■ **Task instructions**
When the string "return" is part of a line in the data below, report the whole line.
[Records shown]
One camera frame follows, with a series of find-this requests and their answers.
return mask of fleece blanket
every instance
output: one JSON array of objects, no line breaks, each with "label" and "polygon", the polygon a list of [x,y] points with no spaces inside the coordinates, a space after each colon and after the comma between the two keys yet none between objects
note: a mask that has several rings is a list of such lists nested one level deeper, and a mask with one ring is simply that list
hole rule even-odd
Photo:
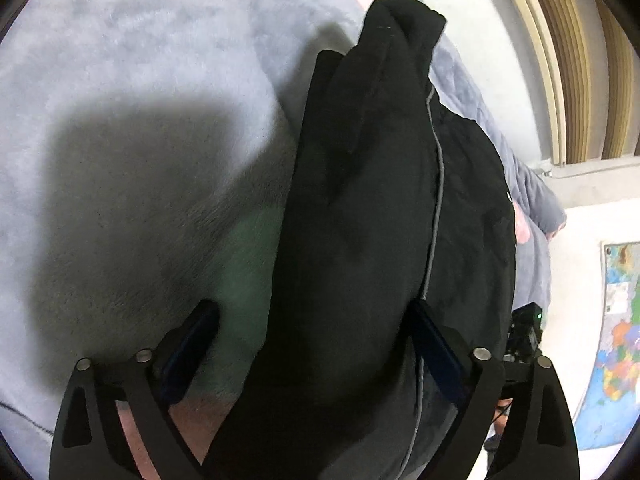
[{"label": "fleece blanket", "polygon": [[[76,360],[153,347],[214,298],[220,333],[172,411],[202,458],[264,339],[315,57],[351,48],[371,1],[27,4],[0,44],[0,431],[35,480]],[[548,306],[562,209],[446,36],[431,79],[503,161],[520,219],[514,307]]]}]

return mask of black jacket
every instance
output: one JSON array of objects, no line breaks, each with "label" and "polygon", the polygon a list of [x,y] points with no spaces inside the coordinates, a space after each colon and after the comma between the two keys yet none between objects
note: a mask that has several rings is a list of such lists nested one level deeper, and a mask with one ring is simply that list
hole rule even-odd
[{"label": "black jacket", "polygon": [[[426,299],[471,347],[504,351],[513,207],[478,125],[437,96],[426,103],[444,25],[416,0],[377,0],[356,47],[318,55],[266,342],[209,449],[213,478],[396,478],[417,417],[416,359],[402,318],[425,277],[441,178]],[[420,394],[405,473],[429,459],[454,415],[429,376]]]}]

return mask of metal screw
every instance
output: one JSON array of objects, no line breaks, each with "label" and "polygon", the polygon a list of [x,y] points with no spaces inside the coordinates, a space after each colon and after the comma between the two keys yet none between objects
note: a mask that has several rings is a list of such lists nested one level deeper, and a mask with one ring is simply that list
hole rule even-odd
[{"label": "metal screw", "polygon": [[544,356],[544,355],[541,355],[538,358],[538,364],[543,368],[551,368],[553,365],[551,362],[551,359],[549,359],[547,356]]},{"label": "metal screw", "polygon": [[85,370],[88,370],[90,367],[91,367],[91,359],[87,359],[86,357],[83,357],[76,363],[76,369],[79,372],[84,372]]},{"label": "metal screw", "polygon": [[136,354],[136,361],[139,363],[148,363],[151,361],[153,355],[154,353],[149,348],[145,348]]},{"label": "metal screw", "polygon": [[479,346],[478,348],[474,348],[474,357],[479,361],[488,361],[491,359],[491,352]]}]

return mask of colorful map
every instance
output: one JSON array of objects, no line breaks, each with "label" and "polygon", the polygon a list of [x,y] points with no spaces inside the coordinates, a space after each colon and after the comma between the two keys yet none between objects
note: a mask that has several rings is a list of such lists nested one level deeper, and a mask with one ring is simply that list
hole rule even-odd
[{"label": "colorful map", "polygon": [[575,420],[580,450],[621,444],[640,416],[640,242],[604,251],[600,346]]}]
[/Records shown]
■ **Answer space**
return mask of fleece blanket
return mask of black jacket
return mask of metal screw
return mask of colorful map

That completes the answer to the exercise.